Many of the area birds are moving south in spite of the nice weather we’ve been having. The majority of the Turkey vultures are gone. I haven’t seen one for a week. If I see a large, dark soaring bird, it’s probably an eagle. There are still a few Sandhill cranes hanging around, and I’m hoping they will stay around well into November. They seem to like the shallow ponds and backwaters of the river this time of the year. It was cold enough to put a layer of thin ice on the still water Saturday morning. It was melted away by mid-morning and the cranes were getting their feet wet again.
Whether or not I put a couple of apples in my jacket pocket when I set out for walks depends on where I decide to go. There are a couple of wild apple trees that I could walk past. No two trees are the same, and I love to sample their tangy sweet fruit. Sometimes the fruit is tart or even downright bitter. In those cases, I’d rather eat wild grapes.
I finally got a few pictures of that Black squirrel that was in the yard last week, although I couldn’t get very close to him. He is shy and doesn’t come as close to the house as the other squirrels. He’s black, all right, except for some white spots on his back, which make him look like a little skunk. It will be fun if he sticks around through the winter. Black and white can be a beautiful contrast.
The woodchuck is also shy, but he ventures out to the bird feeder from time to time. He, too, is a member of the squirrel family and loves the taste of sunflower seeds and cracked corn. He’s the largest of the squirrels that I see here. The others are Gray squirrels, Red Fox squirrel, Pine squirrel, Flying squirrel, chipmunks and 13-lined ground squirrel. I’ve seen them all within a quarter of a mile of the house.
Some Canada Geese looked so pretty perched on top of a muskrat house in the morning sunshine. It was as if the muskrat had built the house just for them to pose on. A muskrat house is like a little island in the marsh. The piles of reeds and grasses are used by lots of different birds and other animals, from snakes and turtles to raccoons and mink. The Canada geese may stay around as long as there is open water and plenty to eat.

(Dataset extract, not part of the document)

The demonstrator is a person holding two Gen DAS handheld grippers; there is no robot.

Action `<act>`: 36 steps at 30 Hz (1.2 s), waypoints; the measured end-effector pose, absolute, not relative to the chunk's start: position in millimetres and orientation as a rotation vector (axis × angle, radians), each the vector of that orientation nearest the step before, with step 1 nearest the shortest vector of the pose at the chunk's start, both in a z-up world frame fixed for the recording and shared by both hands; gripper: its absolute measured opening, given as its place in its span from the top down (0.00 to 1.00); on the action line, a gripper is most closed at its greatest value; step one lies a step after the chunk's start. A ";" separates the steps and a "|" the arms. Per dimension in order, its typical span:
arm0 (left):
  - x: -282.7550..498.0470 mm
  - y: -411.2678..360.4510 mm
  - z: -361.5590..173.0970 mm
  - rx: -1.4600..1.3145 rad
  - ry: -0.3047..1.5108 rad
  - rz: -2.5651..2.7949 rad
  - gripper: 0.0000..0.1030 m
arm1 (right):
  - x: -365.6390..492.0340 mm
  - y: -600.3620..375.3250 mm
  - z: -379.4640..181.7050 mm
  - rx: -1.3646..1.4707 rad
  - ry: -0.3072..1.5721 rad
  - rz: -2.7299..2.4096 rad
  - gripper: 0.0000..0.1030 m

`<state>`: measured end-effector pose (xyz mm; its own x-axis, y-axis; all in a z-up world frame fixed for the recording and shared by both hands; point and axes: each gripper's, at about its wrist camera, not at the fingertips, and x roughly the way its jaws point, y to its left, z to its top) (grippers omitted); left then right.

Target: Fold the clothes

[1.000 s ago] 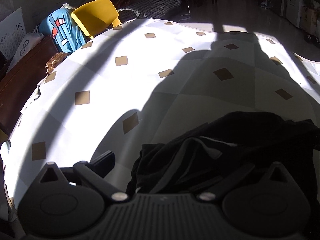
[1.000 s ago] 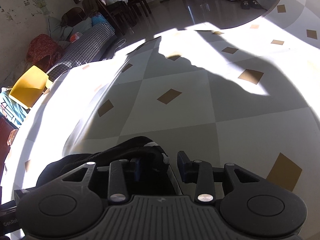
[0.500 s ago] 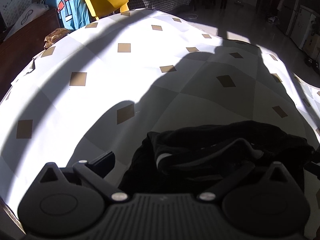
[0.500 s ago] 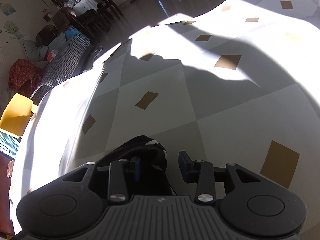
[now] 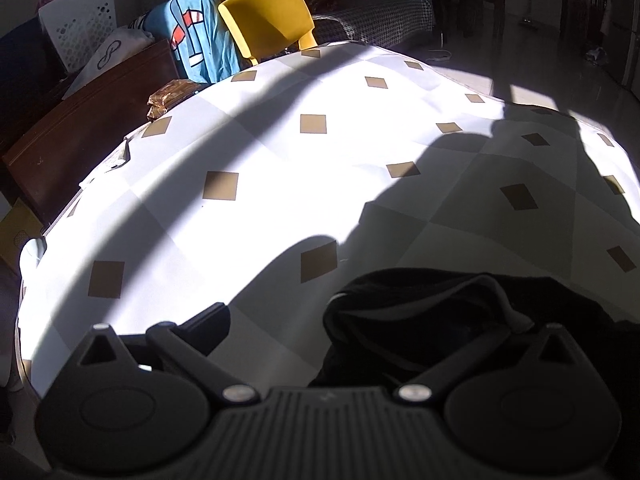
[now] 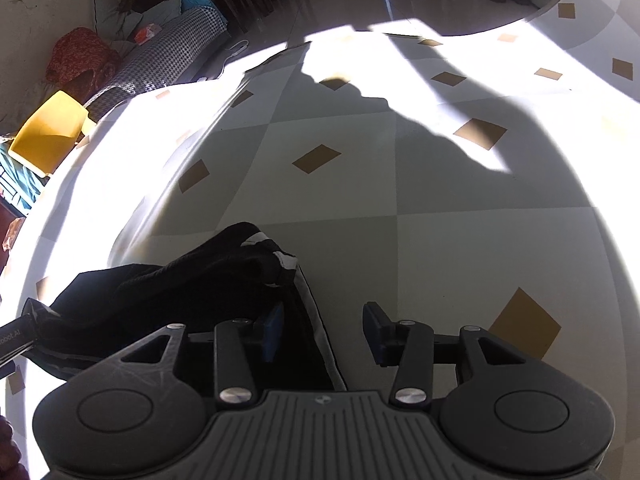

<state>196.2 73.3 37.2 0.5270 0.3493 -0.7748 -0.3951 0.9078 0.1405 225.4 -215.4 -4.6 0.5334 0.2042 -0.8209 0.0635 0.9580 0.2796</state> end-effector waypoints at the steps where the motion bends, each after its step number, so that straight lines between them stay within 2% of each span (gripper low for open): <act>1: 196.2 73.9 39.6 -0.064 0.912 0.436 0.00 | 223.4 -214.9 -5.8 0.283 1.022 0.094 0.58; 9: 183.6 76.9 57.6 -0.116 0.850 0.410 0.00 | 200.0 -202.8 -14.2 0.157 1.086 0.126 0.58; 15: 182.4 67.3 55.1 -0.047 0.895 0.380 0.00 | 187.8 -202.4 -21.2 0.171 1.131 0.160 0.58; 28: 152.1 72.4 93.6 -0.053 0.707 0.415 0.00 | 161.9 -191.3 -20.0 0.013 1.101 0.241 0.58; 32: 144.7 61.6 101.5 -0.022 0.689 0.339 0.00 | 159.1 -186.8 -24.9 -0.044 1.078 0.261 0.59; 36: 138.4 45.2 86.9 0.014 0.791 0.204 0.00 | 155.1 -179.8 -26.4 -0.109 1.049 0.288 0.67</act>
<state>138.4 45.2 86.9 0.6843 0.1870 -0.7049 -0.1763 0.9803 0.0889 155.1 -179.8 -26.4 0.4647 0.1824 -0.8665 -0.2858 0.9571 0.0481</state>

When I was a kid, corn “shocks” in the fields in fall were a common sight. They look sort of like a muskrat house, like little islands in the fields, only they’re taller and peaked. The grass bundles provide food and shelter for deer, squirrels, mice, voles, rabbits and birds.
The Valley landscape is mostly dark brown since all the leaves have gone. The tree-covered mountains are a perfect backdrop for the large black Bald eagle soaring up the Valley. Her white head and tail feathers clash beautifully with the dark trees. She circles twice over the tree tops then drifts out of sight over the ridge. The eagles have been more noticeable since the leaves have gone. I see them most every day in the Kickapoo Valley. Some of them may spend the winter here, while others may move further south. Bald eagles are fishermen by trade and can make a living in the winter where there is open water and fish. If the river freezes over, they are also very good at scavenging. Nothing is missed by the eye of a soaring eagle.
With no leaves to hide them, I can see where all the robins nested during the summer. The mud and grass nests stick out in the bare branches of several trees and shrubs around the yard. The robins are gone now, but there are still lots of robins from further north that are still migrating through. It’s not unusual to see fifty or more moving through the trees together.
I found a Baltimore oriole’s nest on the ground under the large cottonwood tree in the meadow. It had only recently been blown out of the tree and was in excellent condition. An oriole’s nest is one of nature’s most amazing structures, a true work of art. It is a finely woven sack made of pliable strips of dry plant fibers, grapevine bark, milkweed silk and other such materials, and is lined with White pine needles. Without the benefit of hands, the orioles manage to weave these strands so tightly that their nests resemble coarse cloth. It’s not unusual for them to add some string or horse hair to their nest if it is available. The Baltimore orioles have a special place in my heart for many reasons, one being that they were the topic of my very first article of “Down Nature’s Trail” in 1972, 39 years ago.
It sounds like the folks who live near the east coast were treated to the “S” word over the weekend. I guess there is nothing for them to do but grin and go with the flow, or should I say “snow”?